Return, unaltered, every line from the beginning of the material below up to and including the one with "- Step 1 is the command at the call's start".

DATA EXTRACT:
※

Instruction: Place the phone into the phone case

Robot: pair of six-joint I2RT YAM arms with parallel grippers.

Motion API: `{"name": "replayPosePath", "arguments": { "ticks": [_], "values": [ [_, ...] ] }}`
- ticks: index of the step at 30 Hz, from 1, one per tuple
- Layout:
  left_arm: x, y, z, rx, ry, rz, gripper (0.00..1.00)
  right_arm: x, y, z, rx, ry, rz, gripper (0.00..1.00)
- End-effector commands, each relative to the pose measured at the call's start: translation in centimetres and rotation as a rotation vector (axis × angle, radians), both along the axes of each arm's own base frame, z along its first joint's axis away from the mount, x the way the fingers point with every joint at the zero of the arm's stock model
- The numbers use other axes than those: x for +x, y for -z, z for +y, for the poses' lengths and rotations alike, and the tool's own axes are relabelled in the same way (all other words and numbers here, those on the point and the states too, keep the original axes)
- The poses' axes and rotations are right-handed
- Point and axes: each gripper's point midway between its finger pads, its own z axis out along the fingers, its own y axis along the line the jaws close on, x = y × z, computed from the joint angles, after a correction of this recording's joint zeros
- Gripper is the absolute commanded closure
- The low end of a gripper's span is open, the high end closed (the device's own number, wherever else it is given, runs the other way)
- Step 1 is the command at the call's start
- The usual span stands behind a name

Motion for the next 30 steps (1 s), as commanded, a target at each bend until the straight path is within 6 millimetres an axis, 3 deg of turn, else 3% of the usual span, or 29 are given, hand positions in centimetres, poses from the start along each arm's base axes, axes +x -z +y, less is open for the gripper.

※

SOLVED PROBLEM:
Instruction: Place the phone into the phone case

Robot: pair of six-joint I2RT YAM arms with parallel grippers.

Motion API: `{"name": "replayPosePath", "arguments": { "ticks": [_], "values": [ [_, ...] ] }}`
- ticks: index of the step at 30 Hz, from 1, one per tuple
- Layout:
  left_arm: x, y, z, rx, ry, rz, gripper (0.00..1.00)
  right_arm: x, y, z, rx, ry, rz, gripper (0.00..1.00)
- End-effector commands, each relative to the pose measured at the call's start: translation in centimetres and rotation as a rotation vector (axis × angle, radians), both along the axes of each arm's own base frame, z along its first joint's axis away from the mount, x the way the fingers point with every joint at the zero of the arm's stock model
- The numbers use other axes than those: x for +x, y for -z, z for +y, for the poses' lengths and rotations alike, and the tool's own axes are relabelled in the same way (all other words and numbers here, those on the point and the states too, keep the original axes)
- The poses' axes and rotations are right-handed
- Point and axes: each gripper's point midway between its finger pads, its own z axis out along the fingers, its own y axis along the line the jaws close on, x = y × z, computed from the joint angles, after a correction of this recording's joint zeros
- Gripper is the absolute commanded closure
- The low end of a gripper's span is open, the high end closed (the device's own number, wherever else it is given, runs the other way)
- Step 1 is the command at the call's start

There is nothing more to add to this answer.